== Task directions ==
Copy each line of the entries that contains the word "robot".

(Source records)
··········
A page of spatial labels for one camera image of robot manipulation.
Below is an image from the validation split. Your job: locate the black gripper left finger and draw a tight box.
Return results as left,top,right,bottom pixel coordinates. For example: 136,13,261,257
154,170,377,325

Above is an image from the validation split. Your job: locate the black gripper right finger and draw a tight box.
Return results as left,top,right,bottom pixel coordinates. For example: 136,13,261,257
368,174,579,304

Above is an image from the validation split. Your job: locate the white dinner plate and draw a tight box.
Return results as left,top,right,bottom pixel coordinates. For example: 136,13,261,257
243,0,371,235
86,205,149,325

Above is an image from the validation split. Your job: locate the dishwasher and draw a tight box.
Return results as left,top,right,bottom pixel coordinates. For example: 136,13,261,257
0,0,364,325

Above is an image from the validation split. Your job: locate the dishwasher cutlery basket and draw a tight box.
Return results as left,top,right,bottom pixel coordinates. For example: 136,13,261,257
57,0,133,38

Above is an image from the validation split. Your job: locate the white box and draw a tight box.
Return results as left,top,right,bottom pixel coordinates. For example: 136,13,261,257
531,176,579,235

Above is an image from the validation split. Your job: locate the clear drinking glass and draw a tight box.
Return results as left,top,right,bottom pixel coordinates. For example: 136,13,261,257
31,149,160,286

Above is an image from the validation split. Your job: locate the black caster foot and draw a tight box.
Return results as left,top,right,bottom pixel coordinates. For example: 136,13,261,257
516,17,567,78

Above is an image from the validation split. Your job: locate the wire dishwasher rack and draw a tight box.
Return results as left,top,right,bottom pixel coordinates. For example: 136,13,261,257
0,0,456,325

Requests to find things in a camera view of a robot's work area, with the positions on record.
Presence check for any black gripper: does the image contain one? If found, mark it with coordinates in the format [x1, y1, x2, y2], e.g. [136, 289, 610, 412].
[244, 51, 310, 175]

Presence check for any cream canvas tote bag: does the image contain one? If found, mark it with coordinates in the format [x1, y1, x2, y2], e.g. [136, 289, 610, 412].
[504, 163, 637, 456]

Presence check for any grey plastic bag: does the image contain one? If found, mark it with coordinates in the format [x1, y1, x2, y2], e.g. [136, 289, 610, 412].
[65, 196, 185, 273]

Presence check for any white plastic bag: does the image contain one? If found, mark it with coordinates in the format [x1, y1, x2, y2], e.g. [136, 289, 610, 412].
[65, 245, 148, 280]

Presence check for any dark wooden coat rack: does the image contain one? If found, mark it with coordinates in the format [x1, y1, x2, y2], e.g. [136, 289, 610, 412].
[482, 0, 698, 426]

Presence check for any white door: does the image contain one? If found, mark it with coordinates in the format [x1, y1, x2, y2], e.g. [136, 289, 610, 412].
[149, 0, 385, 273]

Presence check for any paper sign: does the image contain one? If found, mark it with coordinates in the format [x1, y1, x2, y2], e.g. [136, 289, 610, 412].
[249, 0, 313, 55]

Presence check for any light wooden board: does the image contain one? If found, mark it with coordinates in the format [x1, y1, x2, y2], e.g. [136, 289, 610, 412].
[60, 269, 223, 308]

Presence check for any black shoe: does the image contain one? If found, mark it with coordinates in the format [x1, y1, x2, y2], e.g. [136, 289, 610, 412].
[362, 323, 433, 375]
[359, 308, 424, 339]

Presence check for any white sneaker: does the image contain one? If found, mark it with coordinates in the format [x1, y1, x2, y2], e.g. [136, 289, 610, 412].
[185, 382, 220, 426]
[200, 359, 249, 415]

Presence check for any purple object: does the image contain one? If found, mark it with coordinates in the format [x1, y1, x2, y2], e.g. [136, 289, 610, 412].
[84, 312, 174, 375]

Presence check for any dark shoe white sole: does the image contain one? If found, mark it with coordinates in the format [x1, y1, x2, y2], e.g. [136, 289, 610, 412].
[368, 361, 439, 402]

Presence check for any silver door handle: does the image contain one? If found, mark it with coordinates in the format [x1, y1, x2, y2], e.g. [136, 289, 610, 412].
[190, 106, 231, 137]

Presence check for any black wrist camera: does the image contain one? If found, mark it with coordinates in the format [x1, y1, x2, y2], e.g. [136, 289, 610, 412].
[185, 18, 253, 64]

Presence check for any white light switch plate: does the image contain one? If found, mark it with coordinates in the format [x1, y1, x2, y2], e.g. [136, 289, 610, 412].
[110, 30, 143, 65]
··········
== Exercise output ==
A page of spatial labels for one camera image of robot manipulation.
Requests to find things in a camera view of a robot's work area, with the positions on record.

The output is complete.